◆ WORK REQUIRED: Your answer should be the entire listing, printed exactly.

◆ GIVEN MATERIAL:
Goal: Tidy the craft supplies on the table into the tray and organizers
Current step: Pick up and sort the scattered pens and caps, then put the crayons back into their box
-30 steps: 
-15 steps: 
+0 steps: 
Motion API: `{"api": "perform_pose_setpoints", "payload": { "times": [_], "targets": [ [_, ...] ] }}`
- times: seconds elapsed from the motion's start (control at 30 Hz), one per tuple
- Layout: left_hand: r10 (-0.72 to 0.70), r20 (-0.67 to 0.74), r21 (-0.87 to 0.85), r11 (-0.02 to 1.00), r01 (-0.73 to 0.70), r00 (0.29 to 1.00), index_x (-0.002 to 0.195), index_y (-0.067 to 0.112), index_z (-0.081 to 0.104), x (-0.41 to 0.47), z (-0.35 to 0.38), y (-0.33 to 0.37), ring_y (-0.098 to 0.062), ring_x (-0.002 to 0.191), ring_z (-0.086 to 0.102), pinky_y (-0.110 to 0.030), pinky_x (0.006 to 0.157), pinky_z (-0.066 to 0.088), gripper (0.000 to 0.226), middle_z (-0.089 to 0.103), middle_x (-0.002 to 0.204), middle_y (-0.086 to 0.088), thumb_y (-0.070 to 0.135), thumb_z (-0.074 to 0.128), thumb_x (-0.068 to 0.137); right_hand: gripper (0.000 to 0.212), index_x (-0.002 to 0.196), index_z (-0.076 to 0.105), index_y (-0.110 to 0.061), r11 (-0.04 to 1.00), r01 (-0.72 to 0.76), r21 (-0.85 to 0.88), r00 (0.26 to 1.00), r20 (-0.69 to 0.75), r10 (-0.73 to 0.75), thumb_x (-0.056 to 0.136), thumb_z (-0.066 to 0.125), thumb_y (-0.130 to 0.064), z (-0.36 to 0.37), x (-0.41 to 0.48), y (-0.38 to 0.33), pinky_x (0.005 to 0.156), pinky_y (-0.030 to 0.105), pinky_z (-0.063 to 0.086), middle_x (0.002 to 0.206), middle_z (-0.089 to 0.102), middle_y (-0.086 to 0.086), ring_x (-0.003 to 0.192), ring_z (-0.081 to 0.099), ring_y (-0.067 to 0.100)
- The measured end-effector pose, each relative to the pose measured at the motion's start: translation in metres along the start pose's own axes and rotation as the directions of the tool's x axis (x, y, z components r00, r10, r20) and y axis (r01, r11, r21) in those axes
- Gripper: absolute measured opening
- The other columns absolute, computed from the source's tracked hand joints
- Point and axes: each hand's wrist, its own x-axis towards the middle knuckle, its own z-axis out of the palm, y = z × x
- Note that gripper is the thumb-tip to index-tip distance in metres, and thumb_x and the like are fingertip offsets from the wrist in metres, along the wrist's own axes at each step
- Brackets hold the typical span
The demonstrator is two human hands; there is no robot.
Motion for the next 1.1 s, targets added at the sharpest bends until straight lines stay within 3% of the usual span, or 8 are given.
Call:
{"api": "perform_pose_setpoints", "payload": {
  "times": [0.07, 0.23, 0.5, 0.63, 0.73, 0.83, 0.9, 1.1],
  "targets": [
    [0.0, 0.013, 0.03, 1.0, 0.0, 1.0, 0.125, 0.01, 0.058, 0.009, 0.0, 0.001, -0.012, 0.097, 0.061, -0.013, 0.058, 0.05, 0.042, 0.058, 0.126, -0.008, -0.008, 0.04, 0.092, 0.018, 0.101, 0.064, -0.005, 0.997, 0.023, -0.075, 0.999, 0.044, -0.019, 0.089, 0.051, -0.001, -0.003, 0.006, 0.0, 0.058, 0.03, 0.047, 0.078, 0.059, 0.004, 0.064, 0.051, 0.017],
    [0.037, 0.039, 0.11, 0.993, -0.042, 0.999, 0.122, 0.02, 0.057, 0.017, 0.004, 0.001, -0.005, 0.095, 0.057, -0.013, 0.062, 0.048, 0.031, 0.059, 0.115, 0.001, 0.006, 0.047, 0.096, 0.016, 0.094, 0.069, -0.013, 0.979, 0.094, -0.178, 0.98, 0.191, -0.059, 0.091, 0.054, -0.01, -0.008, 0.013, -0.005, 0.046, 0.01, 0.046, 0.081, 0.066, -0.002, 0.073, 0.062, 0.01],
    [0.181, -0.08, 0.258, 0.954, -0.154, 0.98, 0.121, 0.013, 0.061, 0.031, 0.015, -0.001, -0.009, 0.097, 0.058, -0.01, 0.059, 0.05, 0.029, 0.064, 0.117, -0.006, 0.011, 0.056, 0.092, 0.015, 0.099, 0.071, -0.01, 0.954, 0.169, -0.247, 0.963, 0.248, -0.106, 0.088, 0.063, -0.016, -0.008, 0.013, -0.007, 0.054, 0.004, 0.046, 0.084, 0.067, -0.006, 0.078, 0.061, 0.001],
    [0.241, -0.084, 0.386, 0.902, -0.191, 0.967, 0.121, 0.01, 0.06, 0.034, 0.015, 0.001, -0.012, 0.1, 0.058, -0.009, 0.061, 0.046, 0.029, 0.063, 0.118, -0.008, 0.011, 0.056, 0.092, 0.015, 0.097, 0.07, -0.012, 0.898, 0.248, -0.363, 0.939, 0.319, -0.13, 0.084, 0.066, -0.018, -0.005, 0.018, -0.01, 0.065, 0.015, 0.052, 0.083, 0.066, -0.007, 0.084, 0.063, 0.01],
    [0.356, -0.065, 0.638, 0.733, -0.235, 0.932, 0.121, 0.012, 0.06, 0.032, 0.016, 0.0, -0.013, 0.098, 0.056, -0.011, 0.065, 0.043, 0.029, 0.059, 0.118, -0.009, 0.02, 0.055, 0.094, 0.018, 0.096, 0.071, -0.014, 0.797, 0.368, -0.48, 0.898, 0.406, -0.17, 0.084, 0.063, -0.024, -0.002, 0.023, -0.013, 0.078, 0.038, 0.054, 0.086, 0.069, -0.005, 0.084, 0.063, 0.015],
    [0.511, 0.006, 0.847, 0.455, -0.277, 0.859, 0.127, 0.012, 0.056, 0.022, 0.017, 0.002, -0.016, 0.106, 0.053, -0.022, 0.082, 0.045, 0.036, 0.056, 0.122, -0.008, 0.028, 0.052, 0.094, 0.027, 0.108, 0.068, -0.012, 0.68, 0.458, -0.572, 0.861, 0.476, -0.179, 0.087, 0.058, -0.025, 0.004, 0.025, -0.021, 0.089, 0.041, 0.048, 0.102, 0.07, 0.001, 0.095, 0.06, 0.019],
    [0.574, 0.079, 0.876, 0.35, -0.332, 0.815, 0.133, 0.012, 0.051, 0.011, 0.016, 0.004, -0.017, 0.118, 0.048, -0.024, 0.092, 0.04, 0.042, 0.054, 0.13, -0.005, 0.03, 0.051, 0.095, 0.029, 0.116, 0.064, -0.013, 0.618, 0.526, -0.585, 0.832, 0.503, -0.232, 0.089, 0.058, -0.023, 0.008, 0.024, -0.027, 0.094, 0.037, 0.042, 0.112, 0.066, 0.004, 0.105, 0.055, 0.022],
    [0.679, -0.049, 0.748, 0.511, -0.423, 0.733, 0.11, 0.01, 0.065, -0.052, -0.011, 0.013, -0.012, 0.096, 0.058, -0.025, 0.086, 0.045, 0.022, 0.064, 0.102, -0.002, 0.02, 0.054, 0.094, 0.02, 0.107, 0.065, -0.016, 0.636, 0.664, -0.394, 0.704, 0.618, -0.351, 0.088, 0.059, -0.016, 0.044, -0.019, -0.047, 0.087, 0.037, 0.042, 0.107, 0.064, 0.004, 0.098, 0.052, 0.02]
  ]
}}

◆ ANSWER TO THIS EXERCISE:
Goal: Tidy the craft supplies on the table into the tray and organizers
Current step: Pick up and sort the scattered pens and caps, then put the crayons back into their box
-30 steps: 
-15 steps: 
+0 steps: 
Motion API: `{"api": "perform_pose_setpoints", "payload": { "times": [_], "targets": [ [_, ...] ] }}`
- times: seconds elapsed from the motion's start (control at 30 Hz), one per tuple
- Layout: left_hand: r10 (-0.72 to 0.70), r20 (-0.67 to 0.74), r21 (-0.87 to 0.85), r11 (-0.02 to 1.00), r01 (-0.73 to 0.70), r00 (0.29 to 1.00), index_x (-0.002 to 0.195), index_y (-0.067 to 0.112), index_z (-0.081 to 0.104), x (-0.41 to 0.47), z (-0.35 to 0.38), y (-0.33 to 0.37), ring_y (-0.098 to 0.062), ring_x (-0.002 to 0.191), ring_z (-0.086 to 0.102), pinky_y (-0.110 to 0.030), pinky_x (0.006 to 0.157), pinky_z (-0.066 to 0.088), gripper (0.000 to 0.226), middle_z (-0.089 to 0.103), middle_x (-0.002 to 0.204), middle_y (-0.086 to 0.088), thumb_y (-0.070 to 0.135), thumb_z (-0.074 to 0.128), thumb_x (-0.068 to 0.137); right_hand: gripper (0.000 to 0.212), index_x (-0.002 to 0.196), index_z (-0.076 to 0.105), index_y (-0.110 to 0.061), r11 (-0.04 to 1.00), r01 (-0.72 to 0.76), r21 (-0.85 to 0.88), r00 (0.26 to 1.00), r20 (-0.69 to 0.75), r10 (-0.73 to 0.75), thumb_x (-0.056 to 0.136), thumb_z (-0.066 to 0.125), thumb_y (-0.130 to 0.064), z (-0.36 to 0.37), x (-0.41 to 0.48), y (-0.38 to 0.33), pinky_x (0.005 to 0.156), pinky_y (-0.030 to 0.105), pinky_z (-0.063 to 0.086), middle_x (0.002 to 0.206), middle_z (-0.089 to 0.102), middle_y (-0.086 to 0.086), ring_x (-0.003 to 0.192), ring_z (-0.081 to 0.099), ring_y (-0.067 to 0.100)
- The measured end-effector pose, each relative to the pose measured at the motion's start: translation in metres along the start pose's own axes and rotation as the directions of the tool's x axis (x, y, z components r00, r10, r20) and y axis (r01, r11, r21) in those axes
- Gripper: absolute measured opening
- The other columns absolute, computed from the source's tracked hand joints
- Point and axes: each hand's wrist, its own x-axis towards the middle knuckle, its own z-axis out of the palm, y = z × x
- Note that gripper is the thumb-tip to index-tip distance in metres, and thumb_x and the like are fingertip offsets from the wrist in metres, along the wrist's own axes at each step
- Brackets hold the typical span
The demonstrator is two human hands; there is no robot.
Motion for the next 1.1 s, targets added at the sharpest bends until straight lines stay within 3% of the usual span, or 8 are given.
Call:
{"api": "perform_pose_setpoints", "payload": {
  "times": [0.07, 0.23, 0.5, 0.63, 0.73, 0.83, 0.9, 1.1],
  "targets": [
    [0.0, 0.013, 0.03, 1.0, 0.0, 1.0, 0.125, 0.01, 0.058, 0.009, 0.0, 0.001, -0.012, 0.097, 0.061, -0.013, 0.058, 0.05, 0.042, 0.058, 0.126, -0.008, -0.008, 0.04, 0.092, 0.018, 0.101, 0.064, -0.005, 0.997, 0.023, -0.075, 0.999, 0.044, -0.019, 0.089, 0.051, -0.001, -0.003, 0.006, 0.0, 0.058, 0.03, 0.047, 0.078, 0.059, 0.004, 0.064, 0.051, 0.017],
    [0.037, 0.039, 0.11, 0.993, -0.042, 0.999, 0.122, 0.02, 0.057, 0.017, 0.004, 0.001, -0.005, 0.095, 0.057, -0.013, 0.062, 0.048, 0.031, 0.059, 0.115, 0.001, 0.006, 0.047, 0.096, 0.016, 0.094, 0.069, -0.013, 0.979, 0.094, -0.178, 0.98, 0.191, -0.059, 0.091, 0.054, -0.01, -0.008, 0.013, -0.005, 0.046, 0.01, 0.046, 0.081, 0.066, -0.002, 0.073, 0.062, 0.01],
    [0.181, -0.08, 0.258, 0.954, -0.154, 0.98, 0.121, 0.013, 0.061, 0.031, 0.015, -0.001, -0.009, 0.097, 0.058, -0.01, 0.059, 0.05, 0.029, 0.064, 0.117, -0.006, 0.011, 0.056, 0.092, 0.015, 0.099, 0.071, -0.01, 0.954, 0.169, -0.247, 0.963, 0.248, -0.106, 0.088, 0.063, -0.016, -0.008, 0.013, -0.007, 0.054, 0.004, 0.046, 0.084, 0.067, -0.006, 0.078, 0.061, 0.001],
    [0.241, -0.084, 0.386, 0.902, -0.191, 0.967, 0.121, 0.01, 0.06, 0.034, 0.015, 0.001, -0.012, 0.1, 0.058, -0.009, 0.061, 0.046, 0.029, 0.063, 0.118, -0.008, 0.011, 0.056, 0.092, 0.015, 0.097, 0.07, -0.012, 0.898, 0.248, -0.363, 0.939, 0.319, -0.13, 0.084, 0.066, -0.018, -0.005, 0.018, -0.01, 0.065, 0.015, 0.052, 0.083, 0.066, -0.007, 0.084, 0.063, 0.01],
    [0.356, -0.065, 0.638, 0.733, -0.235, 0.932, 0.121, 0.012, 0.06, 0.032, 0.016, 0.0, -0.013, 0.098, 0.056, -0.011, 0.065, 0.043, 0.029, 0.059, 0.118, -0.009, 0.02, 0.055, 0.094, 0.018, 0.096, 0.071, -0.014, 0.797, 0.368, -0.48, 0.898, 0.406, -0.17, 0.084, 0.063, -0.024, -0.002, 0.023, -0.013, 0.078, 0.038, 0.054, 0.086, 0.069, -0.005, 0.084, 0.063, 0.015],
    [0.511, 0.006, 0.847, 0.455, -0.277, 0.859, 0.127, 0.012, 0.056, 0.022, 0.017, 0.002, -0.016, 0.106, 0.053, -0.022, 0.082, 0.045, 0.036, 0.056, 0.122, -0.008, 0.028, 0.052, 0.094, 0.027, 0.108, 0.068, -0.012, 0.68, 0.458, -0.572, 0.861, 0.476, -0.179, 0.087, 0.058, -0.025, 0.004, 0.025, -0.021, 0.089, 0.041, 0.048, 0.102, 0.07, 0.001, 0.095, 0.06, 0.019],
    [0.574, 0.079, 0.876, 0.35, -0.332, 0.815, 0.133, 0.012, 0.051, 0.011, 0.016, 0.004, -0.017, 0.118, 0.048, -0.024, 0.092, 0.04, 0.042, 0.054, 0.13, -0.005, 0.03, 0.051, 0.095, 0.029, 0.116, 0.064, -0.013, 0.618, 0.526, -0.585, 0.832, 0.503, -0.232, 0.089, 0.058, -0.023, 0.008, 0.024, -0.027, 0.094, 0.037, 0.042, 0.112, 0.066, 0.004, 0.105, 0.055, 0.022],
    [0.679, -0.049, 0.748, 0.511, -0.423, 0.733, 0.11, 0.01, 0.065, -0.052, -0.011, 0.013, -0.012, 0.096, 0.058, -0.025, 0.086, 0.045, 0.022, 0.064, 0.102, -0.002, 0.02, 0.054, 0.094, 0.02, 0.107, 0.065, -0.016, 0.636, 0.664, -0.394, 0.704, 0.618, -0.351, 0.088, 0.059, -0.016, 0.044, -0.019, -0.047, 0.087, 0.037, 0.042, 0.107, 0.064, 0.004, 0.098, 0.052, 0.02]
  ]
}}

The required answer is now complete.